Since the moment Rick Nash was drafted with the #1 pick in 2002, the Blue Jackets have been looking for a top-flight center to serve as his running mate. A ying to his yang. A Gretzky to his Kurri. Pick your metaphor—they wanted to pair him up with a star center to create one of the most dangerous 1-2 punches in the league. By trading for Jeff Carter this offseason, Columbus finally has the top line they’ve been dreaming about for a decade.
The timing of the trade couldn’t have been better. As Carter embarks on the second chapter of his career in a new city, Ryan Johansen is expected to make a serious push for an NHL spot this season. They hope he’ll eventually evolve into a top-line pivot that can match up with the best of the best. But for now, top-line duties might be asking a bit much from the 19-year-old.

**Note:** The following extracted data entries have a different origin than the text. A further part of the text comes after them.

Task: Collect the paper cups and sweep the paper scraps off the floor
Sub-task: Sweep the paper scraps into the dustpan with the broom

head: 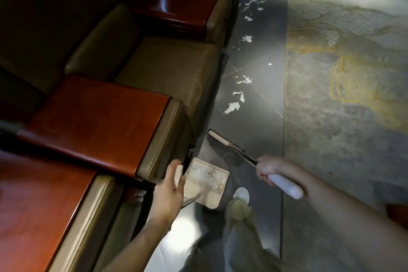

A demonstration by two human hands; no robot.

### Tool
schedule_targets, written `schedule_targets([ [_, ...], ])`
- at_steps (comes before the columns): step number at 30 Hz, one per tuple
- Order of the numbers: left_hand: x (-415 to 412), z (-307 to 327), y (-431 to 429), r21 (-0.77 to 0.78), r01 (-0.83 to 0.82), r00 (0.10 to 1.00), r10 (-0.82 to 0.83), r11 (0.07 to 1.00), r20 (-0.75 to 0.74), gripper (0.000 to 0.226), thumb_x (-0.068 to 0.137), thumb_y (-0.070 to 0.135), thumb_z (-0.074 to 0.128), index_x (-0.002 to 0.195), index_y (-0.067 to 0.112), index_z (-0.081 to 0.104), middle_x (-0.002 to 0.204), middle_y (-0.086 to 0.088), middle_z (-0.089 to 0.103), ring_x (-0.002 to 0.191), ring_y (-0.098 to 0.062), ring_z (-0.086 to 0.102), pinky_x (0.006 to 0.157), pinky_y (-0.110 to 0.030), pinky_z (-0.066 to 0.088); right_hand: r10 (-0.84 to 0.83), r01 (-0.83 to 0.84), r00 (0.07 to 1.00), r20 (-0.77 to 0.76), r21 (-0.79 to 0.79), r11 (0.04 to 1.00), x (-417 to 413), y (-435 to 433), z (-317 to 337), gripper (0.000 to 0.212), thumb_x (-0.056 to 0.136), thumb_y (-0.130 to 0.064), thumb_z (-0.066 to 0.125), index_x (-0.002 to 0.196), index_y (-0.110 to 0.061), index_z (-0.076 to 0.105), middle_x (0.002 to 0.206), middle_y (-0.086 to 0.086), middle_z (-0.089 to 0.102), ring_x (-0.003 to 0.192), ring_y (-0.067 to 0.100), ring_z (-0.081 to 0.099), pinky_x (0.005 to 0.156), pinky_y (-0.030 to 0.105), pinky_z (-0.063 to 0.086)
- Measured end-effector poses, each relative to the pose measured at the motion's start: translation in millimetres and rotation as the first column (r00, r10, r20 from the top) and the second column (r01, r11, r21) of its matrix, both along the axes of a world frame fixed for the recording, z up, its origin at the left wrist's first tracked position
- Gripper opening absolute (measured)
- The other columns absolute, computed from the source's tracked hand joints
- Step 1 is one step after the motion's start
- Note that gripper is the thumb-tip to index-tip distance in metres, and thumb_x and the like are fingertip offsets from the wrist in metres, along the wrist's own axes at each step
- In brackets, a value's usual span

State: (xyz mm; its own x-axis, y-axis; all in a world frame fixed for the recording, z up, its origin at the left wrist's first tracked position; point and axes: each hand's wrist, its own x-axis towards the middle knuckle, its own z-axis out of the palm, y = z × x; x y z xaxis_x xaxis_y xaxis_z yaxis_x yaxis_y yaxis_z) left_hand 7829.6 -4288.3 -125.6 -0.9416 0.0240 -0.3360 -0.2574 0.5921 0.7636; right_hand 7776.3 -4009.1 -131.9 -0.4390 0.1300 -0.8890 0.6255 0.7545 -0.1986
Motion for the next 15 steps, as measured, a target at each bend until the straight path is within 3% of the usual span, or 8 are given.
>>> schedule_targets([
  [2, 19.0, -0.5, -13.3, 0.005, -0.040, 0.999, 0.040, 0.999, 0.024, 0.038, 0.099, 0.028, 0.044, 0.131, 0.042, 0.031, 0.113, 0.014, 0.050, 0.074, -0.001, 0.056, 0.076, -0.018, 0.041, 0.013, -0.017, 0.999, -0.046, -0.078, 0.997, 12.4, -18.8, -8.1, 0.014, 0.077, 0.000, 0.054, 0.076, -0.014, 0.056, 0.066, 0.001, 0.051, 0.051, 0.011, 0.048, 0.051, 0.022, 0.041],
  [4, 32.7, -3.3, -25.9, -0.007, -0.064, 0.998, 0.064, 0.998, 0.019, 0.034, 0.099, 0.028, 0.043, 0.126, 0.045, 0.031, 0.117, 0.009, 0.054, 0.077, -0.004, 0.058, 0.078, -0.018, 0.041, 0.039, -0.043, 0.998, -0.046, -0.085, 0.995, 19.0, -38.5, -13.7, 0.015, 0.078, 0.000, 0.053, 0.077, -0.015, 0.056, 0.066, 0.001, 0.051, 0.047, 0.008, 0.049, 0.049, 0.021, 0.042],
  [8, 34.9, -6.2, -36.2, -0.001, -0.145, 0.989, 0.145, 0.989, 0.015, 0.034, 0.099, 0.022, 0.044, 0.129, 0.036, 0.036, 0.104, 0.001, 0.061, 0.074, -0.011, 0.062, 0.049, -0.002, 0.041, 0.181, -0.180, 0.982, 0.052, -0.024, 0.983, 11.4, -77.0, -18.7, 0.018, 0.081, -0.002, 0.047, 0.089, -0.005, 0.062, 0.056, 0.007, 0.052, 0.050, 0.018, 0.047, 0.054, 0.028, 0.040],
  [12, 21.3, -10.4, -35.0, -0.044, -0.162, 0.987, 0.162, 0.986, -0.002, 0.037, 0.099, 0.025, 0.044, 0.133, 0.036, 0.032, 0.094, 0.007, 0.059, 0.059, -0.011, 0.063, 0.046, -0.007, 0.043, 0.436, -0.443, 0.895, 0.099, 0.063, 0.894, 14.9, -96.8, -5.9, 0.018, 0.083, -0.006, 0.047, 0.071, -0.010, 0.059, 0.060, 0.004, 0.056, 0.051, 0.016, 0.050, 0.052, 0.025, 0.042],
  [15, 14.7, -7.8, -32.1, -0.013, -0.137, 0.991, 0.137, 0.990, -0.008, 0.038, 0.099, 0.023, 0.044, 0.133, 0.036, 0.032, 0.085, 0.016, 0.056, 0.060, -0.015, 0.064, 0.052, -0.017, 0.051, 0.568, -0.582, 0.811, 0.144, 0.091, 0.808, 30.1, -92.6, 2.1, 0.021, 0.085, -0.007, 0.046, 0.068, -0.010, 0.058, 0.061, 0.003, 0.056, 0.049, 0.014, 0.051, 0.049, 0.025, 0.042],
])
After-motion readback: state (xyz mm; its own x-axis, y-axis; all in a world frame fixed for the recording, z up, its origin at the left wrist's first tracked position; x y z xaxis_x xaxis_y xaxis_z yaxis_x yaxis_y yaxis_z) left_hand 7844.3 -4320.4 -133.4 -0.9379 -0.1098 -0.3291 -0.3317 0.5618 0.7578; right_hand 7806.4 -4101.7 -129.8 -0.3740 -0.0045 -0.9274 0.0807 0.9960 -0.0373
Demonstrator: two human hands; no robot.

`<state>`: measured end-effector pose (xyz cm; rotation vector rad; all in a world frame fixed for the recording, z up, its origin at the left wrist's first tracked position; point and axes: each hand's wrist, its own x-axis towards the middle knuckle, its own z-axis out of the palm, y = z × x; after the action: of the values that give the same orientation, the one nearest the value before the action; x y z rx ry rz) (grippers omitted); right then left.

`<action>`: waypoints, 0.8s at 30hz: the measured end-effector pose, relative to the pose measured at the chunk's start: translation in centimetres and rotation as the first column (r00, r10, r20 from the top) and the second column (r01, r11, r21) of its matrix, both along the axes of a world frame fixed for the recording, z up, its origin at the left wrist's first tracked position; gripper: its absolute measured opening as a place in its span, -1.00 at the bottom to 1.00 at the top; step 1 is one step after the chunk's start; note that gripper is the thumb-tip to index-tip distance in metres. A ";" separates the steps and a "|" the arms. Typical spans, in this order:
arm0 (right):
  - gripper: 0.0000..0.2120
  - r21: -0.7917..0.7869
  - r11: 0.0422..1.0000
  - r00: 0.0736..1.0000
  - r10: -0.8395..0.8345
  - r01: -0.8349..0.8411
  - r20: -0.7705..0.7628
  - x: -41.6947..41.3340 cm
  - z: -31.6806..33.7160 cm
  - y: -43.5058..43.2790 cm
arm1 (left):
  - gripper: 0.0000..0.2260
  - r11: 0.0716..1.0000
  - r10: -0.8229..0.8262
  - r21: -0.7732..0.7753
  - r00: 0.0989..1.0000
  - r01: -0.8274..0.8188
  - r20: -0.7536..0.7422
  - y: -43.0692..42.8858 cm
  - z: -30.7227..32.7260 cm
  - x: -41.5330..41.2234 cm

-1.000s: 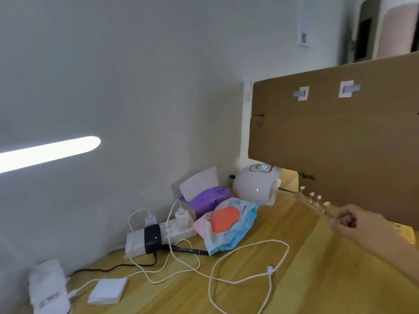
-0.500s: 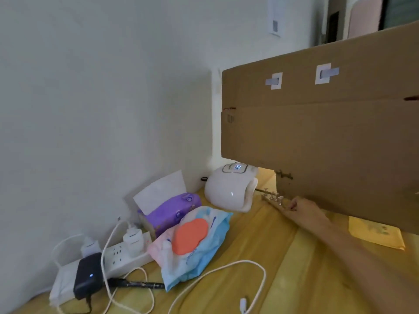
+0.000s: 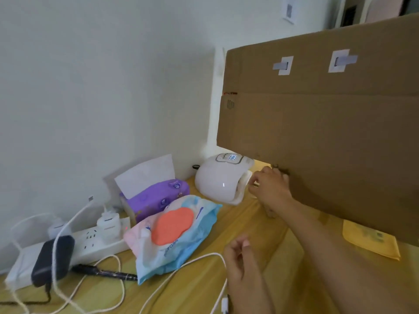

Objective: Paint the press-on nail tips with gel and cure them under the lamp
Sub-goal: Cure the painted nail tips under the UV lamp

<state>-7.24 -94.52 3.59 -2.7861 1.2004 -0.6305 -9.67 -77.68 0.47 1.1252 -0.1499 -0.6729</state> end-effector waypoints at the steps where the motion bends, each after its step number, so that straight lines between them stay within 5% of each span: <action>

That’s where Carter comes in.
Carter taking over the center position on the top line means that Derick Brassard will be able to move down to the 2nd line center. In turn, it means Johansen will be able to ease into the NHL without facing elite competition on a nightly basis. Blue Jackets coach Scott Arniel explained the new dynamic to NHL.com:
“Obviously, we’re in a different position than maybe we would have been two months ago prior to the Jeff Carter trade. We drafted Ryan because we needed to get stronger through the middle of the ice. He has an opportunity to come in and battle for a job on our hockey team, but at the same time he doesn’t have to be one of our top two centers if he does make our hockey club. He’s a talented kid who can play in a lot of situations.”
The smart money is on Johansen to make the team out of training camp. Like Brayden Schenn last season, Johansen is in the awkward position of making the NHL club or being sent back down to his junior team. Only time will tell if he’s ready to make the jump to the NHL, but he’s certainly accomplished all he can in the WHL. He’ll get every opportunity to make the Blue Jackets since the American Hockey League isn’t an option.
The Blue Jackets look to have improved depth up front if their forwards are able to stay healthy this season. Derick Brassard, R.J. Umberger, Antoine Vermette, Kristian Huselius (when he returns), and Vaclav Prospal join Nash and Carter as legitimate scoring options this season. If Matt Calvert can continue to mature and Johansen takes the next step, the Blue Jackets could have depth that the Buckeye State hasn’t seen since… well… ever.
Carter moving to the top of the roster will slide each center back into their appropriate position. The next step is showing that they can perform in their expected roles.